Jusque dans les années 1970, les migrations, souvent d’initiative patronale, visaient à pourvoir plus ou moins durablement des postes de travail au gré des fluctuations du marché. Et ce sont les institutions du salariat (contrat de travail, droit du travail, salaire de la convention collective, syndicalisme, comité d’entreprise, médecine du travail, sécurité sociale) qui ont été les vecteurs décisifs de l’intégration des migrants par l’exercice de droits universels liés au travail.
Au contraire, alors même que la présence des migrants est devenue un élément structurant du marché du travail, de multiples obstacles ont été opposés depuis 50 ans à leur droit à l’emploi cependant que leur mobilité entre pays d’origine et pays d’immigration était entravée, avec en compensation des regroupements familiaux tolérés. Si bien qu’aujourd’hui l’immigration est à la fois durable, décisive et massivement concentrée sur les emplois les moins dotés de droits et donc les moins intégrateurs. Des emplois d’autant moins dotés de droits que l’interdit d’emploi qui frappe des migrants soumis à des procédures de régularisation extrêmement restrictives multiplie en réalité les situations de travailleurs invisibilisés et corvéables à merci.
Sortir de cette situation ne peut se faire ni par des mesures ciblées qui vont au contraire maintenir les personnes concernées dans la discrimination, ni par des politiques publiques venues d’en-haut qui vont continuer à les définir par leurs manques. Toute notre histoire sociale montre que seul l’exercice actif de droits, et de droits universels liés au travail, est intégrateur.

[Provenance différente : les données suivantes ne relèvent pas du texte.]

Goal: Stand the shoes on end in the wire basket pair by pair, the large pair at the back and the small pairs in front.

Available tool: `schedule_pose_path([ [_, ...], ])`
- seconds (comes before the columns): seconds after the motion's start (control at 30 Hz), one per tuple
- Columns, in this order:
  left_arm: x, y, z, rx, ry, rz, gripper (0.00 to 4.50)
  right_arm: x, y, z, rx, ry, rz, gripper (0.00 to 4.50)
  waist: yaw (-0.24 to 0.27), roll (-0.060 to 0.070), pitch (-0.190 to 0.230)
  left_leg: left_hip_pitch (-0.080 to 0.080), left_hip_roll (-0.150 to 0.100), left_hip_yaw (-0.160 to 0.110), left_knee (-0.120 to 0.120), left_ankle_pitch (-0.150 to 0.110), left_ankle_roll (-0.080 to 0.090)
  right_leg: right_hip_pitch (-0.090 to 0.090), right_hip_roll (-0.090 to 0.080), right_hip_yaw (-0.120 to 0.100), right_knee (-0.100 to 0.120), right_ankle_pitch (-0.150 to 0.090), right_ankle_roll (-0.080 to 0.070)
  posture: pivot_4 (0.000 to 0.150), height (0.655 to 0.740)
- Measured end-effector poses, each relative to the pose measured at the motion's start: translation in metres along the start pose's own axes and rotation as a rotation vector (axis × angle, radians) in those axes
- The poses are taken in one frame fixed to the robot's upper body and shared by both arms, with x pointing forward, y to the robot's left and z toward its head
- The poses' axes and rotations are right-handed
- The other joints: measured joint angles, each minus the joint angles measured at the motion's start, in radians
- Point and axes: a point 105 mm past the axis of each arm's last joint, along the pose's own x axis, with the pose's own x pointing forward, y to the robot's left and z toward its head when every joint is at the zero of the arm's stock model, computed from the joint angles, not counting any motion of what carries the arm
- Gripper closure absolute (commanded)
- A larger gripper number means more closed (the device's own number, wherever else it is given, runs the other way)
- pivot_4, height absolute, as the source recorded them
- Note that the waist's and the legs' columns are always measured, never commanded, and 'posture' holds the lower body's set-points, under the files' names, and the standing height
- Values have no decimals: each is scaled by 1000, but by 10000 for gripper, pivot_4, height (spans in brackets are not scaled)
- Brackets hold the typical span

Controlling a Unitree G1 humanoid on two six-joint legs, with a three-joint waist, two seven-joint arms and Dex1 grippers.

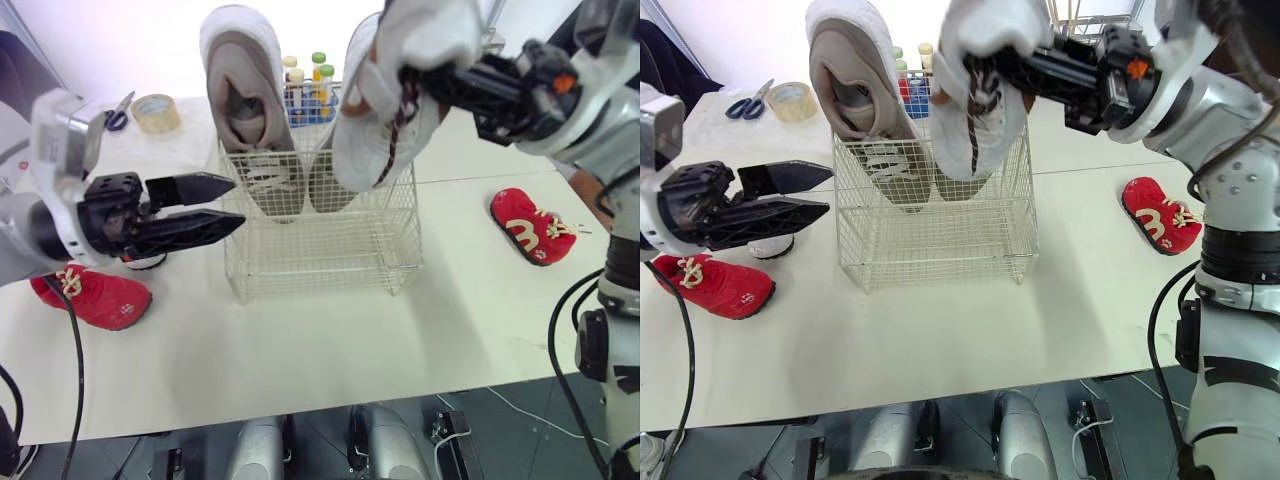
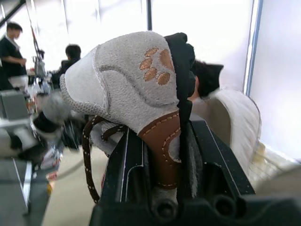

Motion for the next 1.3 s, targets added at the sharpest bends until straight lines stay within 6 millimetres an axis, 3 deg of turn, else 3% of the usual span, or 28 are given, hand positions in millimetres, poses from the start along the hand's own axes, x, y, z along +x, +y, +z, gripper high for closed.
schedule_pose_path([
  [0.23,-1,2,-1,-6,-1,19,7245,-18,-26,-35,-60,65,2,39388,-7,0,0,0,0,0,-1,0,0,0,0,0,-1,0,0,1500,7400],
  [0.63,-4,6,-5,-22,9,78,7245,-13,-32,-89,69,98,92,39388,-25,0,0,0,0,0,-1,1,-1,0,0,0,0,0,0,1500,7400],
  [0.77,-3,7,-5,-19,10,94,6681,-11,-32,-109,113,127,103,21351,-23,1,0,0,0,0,-1,1,-2,0,0,0,0,0,0,1500,7400],
  [0.9,-3,8,-7,-24,11,107,6681,-8,-31,-109,94,124,117,1591,-25,0,0,1,0,0,-1,1,-2,0,0,0,0,0,0,1500,7400],
  [1.1,-2,9,-8,-29,2,112,6681,-11,-34,-105,79,127,69,1591,-22,0,0,1,0,-1,-1,1,-3,0,0,0,3,0,0,1500,7400],
  [1.3,-1,11,-11,-40,-13,108,6681,-31,-25,-97,71,170,-15,1591,-22,0,0,1,0,-1,-1,1,-3,0,-1,0,3,0,0,1500,7400],
])
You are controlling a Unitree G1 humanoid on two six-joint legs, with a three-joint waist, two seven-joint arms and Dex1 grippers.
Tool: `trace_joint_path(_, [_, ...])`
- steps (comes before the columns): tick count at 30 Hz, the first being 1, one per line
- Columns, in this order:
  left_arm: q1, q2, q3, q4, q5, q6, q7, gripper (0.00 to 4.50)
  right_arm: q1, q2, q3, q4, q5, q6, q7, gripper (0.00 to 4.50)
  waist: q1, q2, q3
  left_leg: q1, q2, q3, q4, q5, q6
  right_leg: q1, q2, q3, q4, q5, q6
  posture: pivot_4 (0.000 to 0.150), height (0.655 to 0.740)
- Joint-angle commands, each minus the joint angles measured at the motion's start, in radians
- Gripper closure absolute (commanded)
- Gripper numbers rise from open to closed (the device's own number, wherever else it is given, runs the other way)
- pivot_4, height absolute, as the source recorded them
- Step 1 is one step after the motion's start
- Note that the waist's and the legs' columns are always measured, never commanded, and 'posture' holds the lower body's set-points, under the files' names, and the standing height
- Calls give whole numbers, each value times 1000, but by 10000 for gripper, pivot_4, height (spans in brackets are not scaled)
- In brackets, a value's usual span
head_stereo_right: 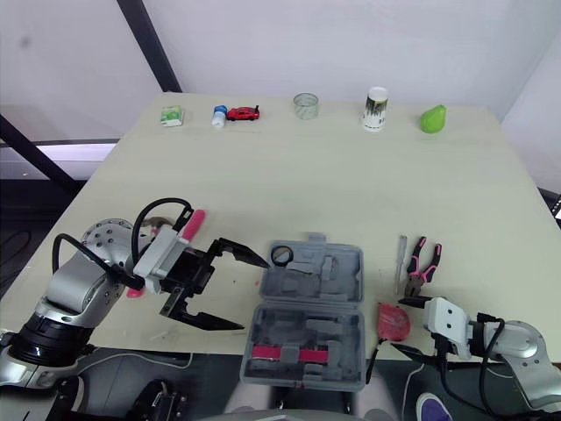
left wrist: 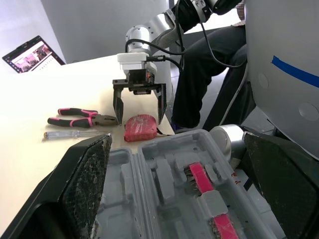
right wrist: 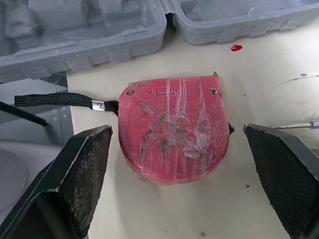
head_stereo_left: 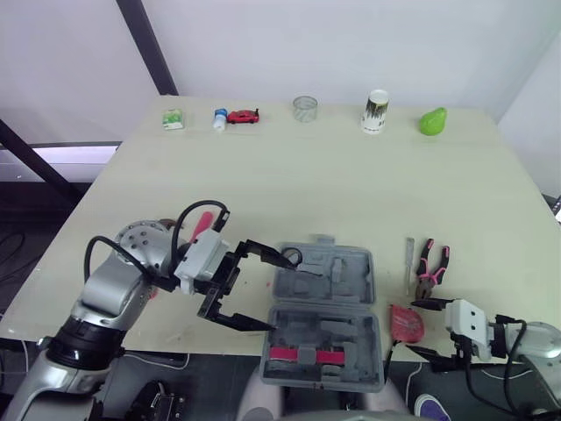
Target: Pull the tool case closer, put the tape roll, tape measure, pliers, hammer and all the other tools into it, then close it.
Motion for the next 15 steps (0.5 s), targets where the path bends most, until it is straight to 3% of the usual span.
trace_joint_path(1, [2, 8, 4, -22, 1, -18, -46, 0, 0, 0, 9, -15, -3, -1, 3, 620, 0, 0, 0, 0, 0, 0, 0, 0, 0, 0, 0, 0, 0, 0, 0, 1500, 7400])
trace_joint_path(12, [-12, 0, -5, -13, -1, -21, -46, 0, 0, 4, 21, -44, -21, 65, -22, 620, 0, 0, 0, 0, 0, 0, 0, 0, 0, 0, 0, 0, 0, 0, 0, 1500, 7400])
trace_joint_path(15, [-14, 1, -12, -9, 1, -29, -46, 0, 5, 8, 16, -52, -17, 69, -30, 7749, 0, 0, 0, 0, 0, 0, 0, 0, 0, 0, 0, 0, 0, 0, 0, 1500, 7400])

Encore faut-il que les droits liés au travail soient attribués aux personnes et non aux emplois, et nous trouvons ici une exigence qui concerne, bien au-delà des migrants, toutes les personnes majeures résidant sur le territoire national. Sortir de la folie tant écologique qu’anthropologique de l’organisation capitaliste du travail exige que la décision de produire et la conduite du travail soient soustraites à la classe dirigeante et deviennent la responsabilité de toutes les personnes majeures. Les conquis considérables du salaire comme droit de la personne (et non de l’emploi) et de l’avance monétaire en salaire (et non pas en capital) doivent être actualisés et généralisés dans une citoyenneté enrichie du pouvoir sur la production. Le travail ne doit plus être la condition (aliénée et exploitée) d’obtention de droits mais la conséquence volontaire, définie et pratiquée en commun, de droits économiques attachés à la personne majeure.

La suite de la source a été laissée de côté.